Singspiel (text: Gottlieb Stephanie) in two acts first performed at the Burgtheater, Vienna, on 16 July 1782.

Based on Belmont und Constanze, oder die Entführung aus dem Serail, an earlier text by Christoph Friedrich Bretzner, Mozart’s setting was commissioned for the National Theatre in 1781; he received the libretto on 30 July of that year. Originally intended for performance during a forthcoming visit to Vienna by Grand Duke Paul of Russia, the production (and as a result some of the composition of the opera) was postponed to the following spring. On 30 January 1782 Mozart wrote to his father, ‘The opera hasn’t fallen asleep, but has been postponed owing to the big Gluck operas and to many very necessary alterations in the text; but it is to be given just after Easter.’ 

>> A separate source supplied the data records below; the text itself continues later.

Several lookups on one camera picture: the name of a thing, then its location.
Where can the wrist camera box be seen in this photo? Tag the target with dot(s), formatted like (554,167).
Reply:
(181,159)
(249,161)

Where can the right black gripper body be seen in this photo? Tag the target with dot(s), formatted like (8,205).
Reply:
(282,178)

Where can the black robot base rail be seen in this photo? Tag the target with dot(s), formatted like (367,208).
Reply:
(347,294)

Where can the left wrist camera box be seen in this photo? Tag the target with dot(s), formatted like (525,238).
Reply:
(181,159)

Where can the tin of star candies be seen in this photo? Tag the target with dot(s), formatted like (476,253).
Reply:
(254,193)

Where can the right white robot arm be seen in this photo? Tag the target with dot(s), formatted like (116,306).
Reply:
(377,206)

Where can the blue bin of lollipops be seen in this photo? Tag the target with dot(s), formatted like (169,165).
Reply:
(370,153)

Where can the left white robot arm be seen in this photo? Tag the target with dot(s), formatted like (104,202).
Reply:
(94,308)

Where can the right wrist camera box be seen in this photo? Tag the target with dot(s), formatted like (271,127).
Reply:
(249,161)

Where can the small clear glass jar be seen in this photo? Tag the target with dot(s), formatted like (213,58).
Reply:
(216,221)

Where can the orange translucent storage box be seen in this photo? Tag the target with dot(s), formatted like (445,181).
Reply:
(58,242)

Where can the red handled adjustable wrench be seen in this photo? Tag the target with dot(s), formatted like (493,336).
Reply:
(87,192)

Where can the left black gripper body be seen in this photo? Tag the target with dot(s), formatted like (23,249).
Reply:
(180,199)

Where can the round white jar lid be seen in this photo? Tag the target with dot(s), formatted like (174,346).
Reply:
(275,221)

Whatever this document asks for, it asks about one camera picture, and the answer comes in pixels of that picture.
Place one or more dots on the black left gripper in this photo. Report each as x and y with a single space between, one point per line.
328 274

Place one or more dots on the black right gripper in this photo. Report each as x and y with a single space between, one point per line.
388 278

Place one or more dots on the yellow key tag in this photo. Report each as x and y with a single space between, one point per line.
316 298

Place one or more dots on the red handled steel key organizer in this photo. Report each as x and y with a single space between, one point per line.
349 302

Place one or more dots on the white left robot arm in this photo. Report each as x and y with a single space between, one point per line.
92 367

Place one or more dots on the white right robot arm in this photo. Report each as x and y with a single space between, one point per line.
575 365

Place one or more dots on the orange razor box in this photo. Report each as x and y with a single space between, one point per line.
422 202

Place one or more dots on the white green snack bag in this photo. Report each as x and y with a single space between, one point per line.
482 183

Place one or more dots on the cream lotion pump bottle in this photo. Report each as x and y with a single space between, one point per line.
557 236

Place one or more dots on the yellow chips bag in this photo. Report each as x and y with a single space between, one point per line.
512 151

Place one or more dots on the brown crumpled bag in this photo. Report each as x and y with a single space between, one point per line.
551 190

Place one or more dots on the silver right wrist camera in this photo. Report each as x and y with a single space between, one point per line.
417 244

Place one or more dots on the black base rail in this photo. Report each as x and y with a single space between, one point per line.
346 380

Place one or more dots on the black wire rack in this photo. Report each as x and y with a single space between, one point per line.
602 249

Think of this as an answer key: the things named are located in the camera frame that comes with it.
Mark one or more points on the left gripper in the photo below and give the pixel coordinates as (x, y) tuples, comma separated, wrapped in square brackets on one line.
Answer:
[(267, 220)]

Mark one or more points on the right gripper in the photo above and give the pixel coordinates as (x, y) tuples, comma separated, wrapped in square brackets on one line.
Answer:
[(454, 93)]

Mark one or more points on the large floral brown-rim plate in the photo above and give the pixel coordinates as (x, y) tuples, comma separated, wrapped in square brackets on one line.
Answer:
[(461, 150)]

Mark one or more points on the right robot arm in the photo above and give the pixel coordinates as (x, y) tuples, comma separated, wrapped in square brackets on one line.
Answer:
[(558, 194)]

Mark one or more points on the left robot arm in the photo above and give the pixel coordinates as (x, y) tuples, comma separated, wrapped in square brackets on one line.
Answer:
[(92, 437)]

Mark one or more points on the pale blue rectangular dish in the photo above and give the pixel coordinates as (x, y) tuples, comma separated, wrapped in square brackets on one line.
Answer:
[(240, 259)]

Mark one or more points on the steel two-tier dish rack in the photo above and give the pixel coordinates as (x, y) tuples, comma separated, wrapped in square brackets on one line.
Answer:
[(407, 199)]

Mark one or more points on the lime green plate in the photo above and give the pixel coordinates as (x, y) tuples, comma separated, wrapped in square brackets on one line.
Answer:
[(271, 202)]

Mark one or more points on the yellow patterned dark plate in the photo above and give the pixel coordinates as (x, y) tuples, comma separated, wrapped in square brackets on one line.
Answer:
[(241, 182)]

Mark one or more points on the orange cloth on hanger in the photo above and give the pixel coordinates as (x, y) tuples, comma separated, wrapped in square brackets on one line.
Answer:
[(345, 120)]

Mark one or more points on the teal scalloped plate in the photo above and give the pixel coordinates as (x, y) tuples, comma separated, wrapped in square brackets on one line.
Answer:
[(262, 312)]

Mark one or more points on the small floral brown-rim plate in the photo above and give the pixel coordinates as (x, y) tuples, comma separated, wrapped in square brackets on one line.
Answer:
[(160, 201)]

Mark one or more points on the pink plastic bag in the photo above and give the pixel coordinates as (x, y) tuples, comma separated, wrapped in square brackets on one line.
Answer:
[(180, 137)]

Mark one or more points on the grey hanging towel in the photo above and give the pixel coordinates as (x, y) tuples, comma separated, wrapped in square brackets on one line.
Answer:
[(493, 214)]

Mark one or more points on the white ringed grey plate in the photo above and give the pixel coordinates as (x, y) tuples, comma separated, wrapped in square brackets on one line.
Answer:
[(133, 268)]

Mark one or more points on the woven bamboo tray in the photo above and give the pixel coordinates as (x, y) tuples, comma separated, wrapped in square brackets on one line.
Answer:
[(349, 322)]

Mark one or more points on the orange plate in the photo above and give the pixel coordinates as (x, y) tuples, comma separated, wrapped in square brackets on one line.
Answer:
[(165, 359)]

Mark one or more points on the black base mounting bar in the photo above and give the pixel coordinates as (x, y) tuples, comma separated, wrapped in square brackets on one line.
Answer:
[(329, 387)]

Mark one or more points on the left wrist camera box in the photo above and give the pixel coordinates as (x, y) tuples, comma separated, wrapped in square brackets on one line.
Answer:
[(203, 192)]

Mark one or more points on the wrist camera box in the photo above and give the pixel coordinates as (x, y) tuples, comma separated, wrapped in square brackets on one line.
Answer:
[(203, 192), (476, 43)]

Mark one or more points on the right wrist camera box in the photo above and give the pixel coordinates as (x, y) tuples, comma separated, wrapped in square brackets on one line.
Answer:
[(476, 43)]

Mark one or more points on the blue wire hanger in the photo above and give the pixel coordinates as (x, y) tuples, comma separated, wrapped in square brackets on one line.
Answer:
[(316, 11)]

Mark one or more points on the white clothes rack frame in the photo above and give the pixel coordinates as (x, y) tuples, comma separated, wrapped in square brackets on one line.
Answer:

In a letter of 26 September, Mozart gives a vivid description of his opera aesthetic, and details of his compositional thinking:

  1. . . . in the original libretto Osmin has only [a] short song and nothing else to sing, except in the trio and the finale; so he has been given an aria in act I. . . I have explained to Stephanie the words I require for the aria [‘Soche hergelaufne Laffen’]—indeed I had finished composing most of the music for it before Stephanie knew anything about it. I am enclosing only the beginning and the end, which is bound to have a good effect. Osmin’s rage is rendered comical by the use of the Turkish music. In working out the aria I have . . . allowed Fischer’s beautiful deep notes to glow. The passage ‘Drum beim Barte des Propheten’ is indeed in the same tempo, but with quick notes; and as Osmin’s rage gradually increases, there comes (just when the aria seems to be at an end) the allegro assai, which is in a totally different metre and in a different key; this is bound to be very effective. For just as a man in such a towering rage oversteps all the bounds of order, moderation and propriety and completely forgets himself, so must the music too forget itself. But since passions, whether violent or not, must never be expressed to the point of exciting disgust, and as music, even in the most terrible situations, must never offend the ear, but must please the listener, or in other words must never cease to be music, so I have not chosen a key foreign to F (in which the aria is written) but one related to it—not the nearest, D minor, but the more remote A minor. Let me now turn to Belmonte’s aria in A major, ‘O wie ängstlih, o wie feurig’. Would you like to know how I have expressed it—and even indicated his throbbing heart? By the two violins playing in octaves. This is the favourite aria of all those who have heard it, and it is mine also. I wrote it expressly to suit Adamberger’s voice. You see the trembling—the faltering—you see how his throbbing breast begins to swell; this I have expressed by a crescendo. You hear the whispering and the sighing—which I have indicated by the first violins with mutes and a flute playing in unison.
Mozart_Die_Entführung_aus_dem_Serail_Urauf fuhrung_1782.jpg

Poster for the first performance of Die Entührung aus dem Serail, July 1782

Die Entführung premiered at the Burgtheater on 16 July 1782 and was well-received. A reviewer in the Litteratur- und Theaterzeitung (Berlin) for 5 October 1782 wrote that ‘it has an extraordinary amount of happily inspired song.’ Among all Mozart’s operas, Die Entführung was the most frequently performed, not only in Vienna but across German-speaking Europe. An early obituary in the Musikalische Korrespondenz der teutschen Filarmonischen Gesellschaft, published at Speier on 4 January 1792, described it as ‘the pedestal upon which Mozart firmly erected his fame.’